48Die Beklagte meint, es sei nicht erkennbar, welches Ziel die Klägerin mit dem sehr allgemein und global formulierten Antrag zu 3. verfolge. Dieser sei schon unbestimmt, weil nicht klar werde, auf welches konkrete Zeiterfassungssystem die Klägerseite Bezug nehme. Weiterhin sei dem Antrag nicht zu entnehmen, ob die Verurteilung nur im Verhältnis zu ihr erfolgen oder generell gegenüber allen Beschäftigten greifen solle. In Bezug auf die Klägerin sei unklar, ob es sich um Arbeitszeiten oder Zeiten der Betriebsratstätigkeit handeln solle.
49Unstreitig nehme die Klägerin an einem von ihr zur Verfügung gestellten Arbeitszeiterfassungssystem teil. Die Verpflichtung des Arbeitgebers, eine Arbeitszeiterfassung zur Verfügung zu stellen, diene dem Zweck, der zeitlichen Überbeanspruchung von Arbeitnehmern durch Arbeitszeit (im schutzrechtlichen Sinne) vorzubeugen. Dies gehe im Fall von Betriebsratsmitgliedern jedoch fehl, da es sich bei dem Ehrenamt der Betriebsräte nicht um eine Tätigkeit „für“ den Arbeitgeber handele und dieses dem Direktionsrecht des Arbeitgebers gänzlich entzogen sei. Dementsprechend bestehe auch keine Verpflichtung, das freigestellte Betriebsratsmitglied vor Überlastung durch Betriebsratsarbeit zu schützen.
50Wegen der weiteren Einzelheiten des Sach- und Streitstandes wird Bezug genommen auf den vorgetragenen Inhalt der von den Parteien erst- und zweitinstanzlich gewechselten Schriftsätze.
51E N T S C H E I D U N G S G R Ü N D E :
52Die Berufung der Klägerin ist teilweise begründet.

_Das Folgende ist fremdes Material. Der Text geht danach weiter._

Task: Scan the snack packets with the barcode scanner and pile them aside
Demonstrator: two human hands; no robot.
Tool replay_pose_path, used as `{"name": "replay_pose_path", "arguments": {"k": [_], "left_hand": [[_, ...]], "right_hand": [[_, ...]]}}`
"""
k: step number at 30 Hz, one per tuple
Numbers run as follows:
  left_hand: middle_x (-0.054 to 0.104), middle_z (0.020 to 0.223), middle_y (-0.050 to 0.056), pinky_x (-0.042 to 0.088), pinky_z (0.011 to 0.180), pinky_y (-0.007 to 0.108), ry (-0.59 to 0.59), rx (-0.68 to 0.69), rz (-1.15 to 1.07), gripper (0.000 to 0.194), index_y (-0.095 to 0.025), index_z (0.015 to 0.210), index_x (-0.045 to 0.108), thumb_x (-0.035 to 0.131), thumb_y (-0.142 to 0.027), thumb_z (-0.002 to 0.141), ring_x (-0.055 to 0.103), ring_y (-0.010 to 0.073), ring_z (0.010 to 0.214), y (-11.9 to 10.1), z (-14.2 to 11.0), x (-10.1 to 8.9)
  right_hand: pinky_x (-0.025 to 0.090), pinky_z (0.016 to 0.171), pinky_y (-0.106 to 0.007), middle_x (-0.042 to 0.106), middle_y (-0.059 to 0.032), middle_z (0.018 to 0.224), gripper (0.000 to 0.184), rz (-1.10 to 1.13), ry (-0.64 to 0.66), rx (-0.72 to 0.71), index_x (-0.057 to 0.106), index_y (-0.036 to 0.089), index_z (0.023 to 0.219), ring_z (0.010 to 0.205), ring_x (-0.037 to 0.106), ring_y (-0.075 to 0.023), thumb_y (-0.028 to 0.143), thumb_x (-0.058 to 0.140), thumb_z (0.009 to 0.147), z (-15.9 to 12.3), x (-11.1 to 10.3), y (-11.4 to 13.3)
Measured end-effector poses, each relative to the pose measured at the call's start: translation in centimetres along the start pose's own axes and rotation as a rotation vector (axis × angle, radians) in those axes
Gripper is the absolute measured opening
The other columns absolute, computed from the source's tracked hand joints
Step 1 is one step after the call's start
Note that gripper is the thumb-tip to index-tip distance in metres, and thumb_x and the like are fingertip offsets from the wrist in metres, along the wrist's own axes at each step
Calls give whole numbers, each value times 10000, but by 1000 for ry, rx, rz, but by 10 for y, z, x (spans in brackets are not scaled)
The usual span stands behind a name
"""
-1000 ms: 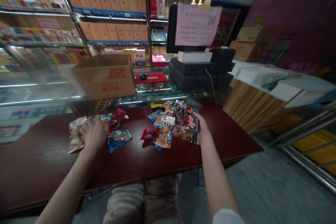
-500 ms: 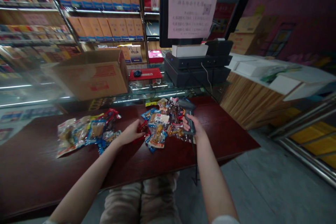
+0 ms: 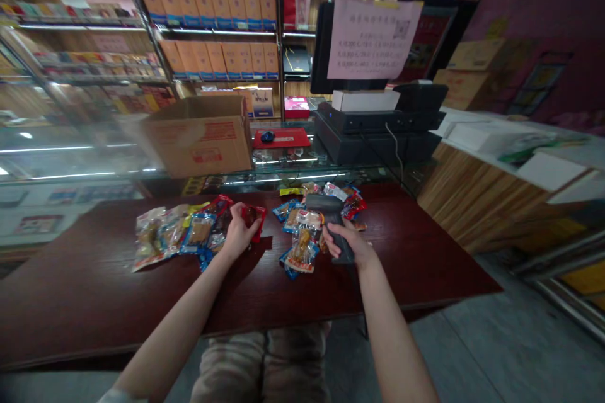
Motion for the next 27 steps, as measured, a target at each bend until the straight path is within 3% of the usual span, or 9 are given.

53A. Die Berufung der Klägerin ist zulässig, denn sie ist gemäß § 64 Abs. 2 b) ArbGG statthaft und wurde innerhalb der Fristen des § 66 Abs. 1 ArbGG ordnungsgemäß eingelegt und begründet.
54B. Die Berufung ist nur hinsichtlich des Berufungsantrags zu 2. begründet.
55I. Das Arbeitsgericht hat die Klage auf Gutschrift von zwei Urlaubstagen aus dem Kalenderjahr 2022 zu Recht abgewiesen.
561. Die Klage ist zulässig. Sie ist insbesondere hinreichend bestimmt im Sinne des § 253 Abs. 2 Nr. 2 ZPO. Die Klägerin verlangt in Form der Leistungsklage die Gutschrift von zwei Urlaubstagen aus dem Jahr 2022 auf dem bei der Beklagten für sie geführten Urlaubskonto. Ihr erkennbares Klageziel, das in der Sache darauf gerichtet ist, ihr Urlaubstage aus dem Jahr 2022 nachzugewähren, kann mit dem von ihr formulierten Klageantrag verfolgt werden (BAG 25.01.2022 - 9 AZR 230/21 - Rn. 11; BAG 17.05.2011 - 9 AZR 197/10 - Rn. 9; LAG Köln 18.01.2024 - 7 Sa 525/23 - Rn. 75).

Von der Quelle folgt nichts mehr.